Available methods for psychiatric evaluation are fundamentally problematic, since they depend on the subjective judgments of psychiatrists and psychologists. Moreover, they require manual collection of data by highly trained individuals in personal interviews, making them expensive and cumbersome. Development of objective methods to capture and describe mathematically the enormous variety of human behavior and mentation is a major, unsolved problem and is an important agenda in this laboratory. An aspect of this agenda is the development of internet-based techniques for the automatic collection and analysis of data from remotely located subjects. We expect that microbehavioral information can be captured not only with automatic interview algorithms but also with web-based sensor technology, leading to behavioral histories with unprecedented accuracy, objectivity, and detail. Moreover, the information density and objectivity of microbehavioral histories promises to facilitate valid studies of drug efficacy without the use of placebos or blinds.

We believe that a facile internet interface for automatic collection of historical information combined with modern pattern recognition technology for automatic analysis will initiate a new discipline which we refer to as "Psychoinformatics." The combination of Psychoinformatics with the revolutionary developments in Bioinformatics and Cell Biology will implement our vision of an "Informatic Psychiatry" that is worthy of the postgenomics era of psychiatric research.

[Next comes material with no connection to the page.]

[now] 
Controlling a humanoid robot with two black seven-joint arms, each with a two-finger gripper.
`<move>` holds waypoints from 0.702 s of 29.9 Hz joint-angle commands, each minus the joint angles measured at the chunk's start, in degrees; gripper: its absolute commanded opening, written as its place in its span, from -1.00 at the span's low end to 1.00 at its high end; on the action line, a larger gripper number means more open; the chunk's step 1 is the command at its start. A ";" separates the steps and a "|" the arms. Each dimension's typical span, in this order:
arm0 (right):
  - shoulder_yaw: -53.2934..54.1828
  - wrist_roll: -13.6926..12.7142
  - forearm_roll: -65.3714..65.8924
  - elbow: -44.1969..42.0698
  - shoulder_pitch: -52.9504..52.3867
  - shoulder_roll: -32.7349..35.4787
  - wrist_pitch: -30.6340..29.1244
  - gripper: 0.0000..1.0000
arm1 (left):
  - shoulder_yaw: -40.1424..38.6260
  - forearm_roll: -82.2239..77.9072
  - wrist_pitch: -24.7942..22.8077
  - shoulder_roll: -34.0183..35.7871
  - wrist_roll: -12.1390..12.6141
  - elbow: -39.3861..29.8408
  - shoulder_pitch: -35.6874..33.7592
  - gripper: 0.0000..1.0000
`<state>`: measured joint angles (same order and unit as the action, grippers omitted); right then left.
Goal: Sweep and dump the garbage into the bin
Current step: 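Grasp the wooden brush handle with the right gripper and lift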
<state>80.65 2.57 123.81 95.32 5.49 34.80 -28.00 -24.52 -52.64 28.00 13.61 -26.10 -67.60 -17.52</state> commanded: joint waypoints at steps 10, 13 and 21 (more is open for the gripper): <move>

The Cellbot: A Robotic Toolbox for Stem Cell Research

A breakthrough in the last year promises to facilitate the routine production of pluripotent stem cells from adult skin cells. The availability of stem cells from any individual promises to facilitate in vitro  production of neurons and other brain cells that are genetically identical to those of the skin cell donor. This will make it possible to study in vitro the functional consequences of the genetic defects found in individuals with psychiatric illness. These patient-specific in vitro studies will be facilitated by the Cellbot, which is a robotic system for the automatic manipulation and molecular analysis of cultured stem cells that is being developed in this laboratory. In this NIH-funded project, we have recently developed novel algorithms that promise to eliminate the need for human observers in automatic systems for microscopy and manipulation of cells.

The technology development in this laboratory is driven entirely by its ability to contribute to our basic research studies.